The NASCAR license has ping-ponged around, from EA having the license for a time to then Eutechnyx. Now it's in the hands of Dusenberry Martin Racing, who've renewed a partnership with the old NASCAR Heat studio Monster Games. The pair resume their partnership for NASCAR Heat Evolution (PS4, Xbox One, PC), and today the developer has released the first behind-the-scenes developer diary talking about this momentous return.

Monster Games' president Rich Garcia and Dusenberry Martin Racing co-founder Ed Martin worked together back on the original NASCAR Heat, and Martin has long had it in mind to get this partnership back together. In May 2014 Martin got the sense that then-license holder Eutechnyx was going to get out. He called former colleague Tom Dusenberry, and they decided to form their publishing company and go after the rights. Dusenberry Martin Racing was formed on January 1, 2015. Martin says his second call was to Monster Games president Rich Garcia. Martin says Garcia's first answer was, "No." Garcia and Monster Games were working on a Nintendo game at the time, but Martin says he knew that "it was the challenge that we both wanted to do again."
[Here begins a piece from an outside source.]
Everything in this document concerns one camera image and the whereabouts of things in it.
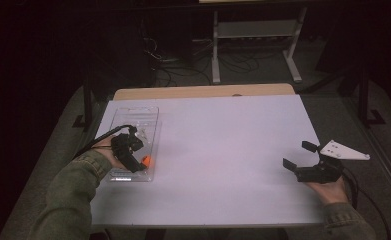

The title moved into full production on March 1, 2015. At first, it was going to use Eutechnyx's code, but it took about a month for Monster to figure out that it would be better to start over from scratch. "It was really a sports-car game not designed for NASCAR," Garcia told us when we visited the studio. "They just started gluing on NASCAR-y stuff." While Garcia says that there were definite benefits from scrapping the code and starting at zero, considering the last title Monster made was a 3DS game with Nintendo and now it would be working on new platforms, the task was a little daunting, albeit exciting.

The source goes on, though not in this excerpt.